Elle naît aussi d’un besoin de compensation. Qui se sent sans pouvoir sur sa propre vie peut chercher à en exercer sur celle de quelqu’un d’autre. Une rumeur, une humiliation publique, une mise à l’écart donnent une impression d’influence immédiate — et coûtent peu à celui qui la produit.

Il y a enfin l’effet de groupe. Beaucoup de comportements cruels n’apparaissent que collectivement. La responsabilité s’y dilue, chacun estime n’avoir joué qu’un rôle mineur, et personne ne se sent l’auteur de ce que le groupe a fait. C’est ce qui rend le silence des témoins aussi décisif que l’acte lui-même.

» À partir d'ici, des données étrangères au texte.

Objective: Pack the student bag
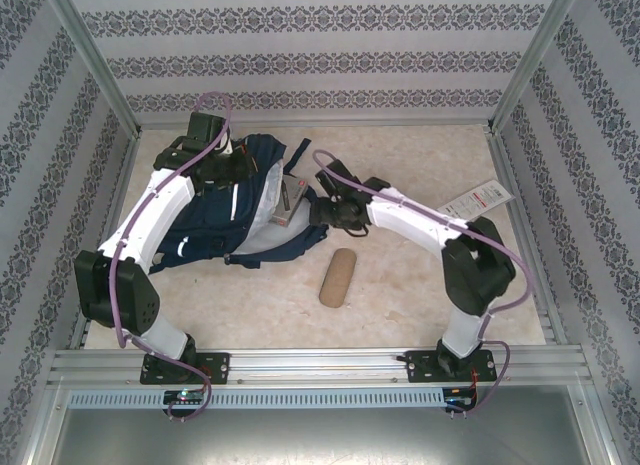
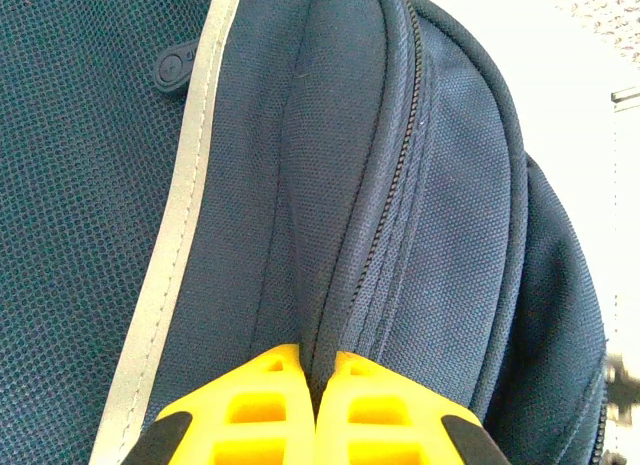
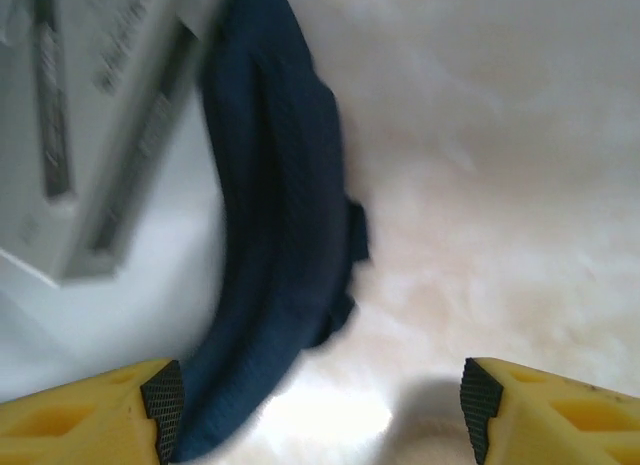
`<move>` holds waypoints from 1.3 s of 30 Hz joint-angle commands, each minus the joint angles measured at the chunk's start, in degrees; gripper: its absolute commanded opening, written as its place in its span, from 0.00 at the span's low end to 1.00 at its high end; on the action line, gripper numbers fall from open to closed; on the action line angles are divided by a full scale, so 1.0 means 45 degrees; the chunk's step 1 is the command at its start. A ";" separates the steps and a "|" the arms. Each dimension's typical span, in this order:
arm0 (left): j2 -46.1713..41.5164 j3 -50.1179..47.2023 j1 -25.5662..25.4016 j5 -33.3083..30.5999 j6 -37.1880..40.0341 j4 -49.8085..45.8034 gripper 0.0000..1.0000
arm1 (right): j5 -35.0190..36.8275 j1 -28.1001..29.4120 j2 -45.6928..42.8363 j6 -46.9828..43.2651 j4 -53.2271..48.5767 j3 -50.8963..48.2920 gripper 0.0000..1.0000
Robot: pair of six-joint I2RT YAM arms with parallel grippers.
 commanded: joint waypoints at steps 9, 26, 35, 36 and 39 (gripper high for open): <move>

Comprendre cela ne rend pas la blessure moins réelle. Mais cela déplace la question : cesser de chercher en soi la cause d’un comportement dont on n’est pas l’origine. Ce que fait une personne malveillante renseigne sur son état, pas sur votre valeur.

Reste ce que l’on peut faire. Ne pas répondre sur le même terrain, parce que c’est celui où l’autre est à l’aise. Ne pas rester seul avec la situation. Et se souvenir que la constance finit par se voir : ce qui se construit dure plus longtemps que ce qui se dit.

Chacun finira par répondre de ses actes. Choisissons la bonté, le respect et la paix.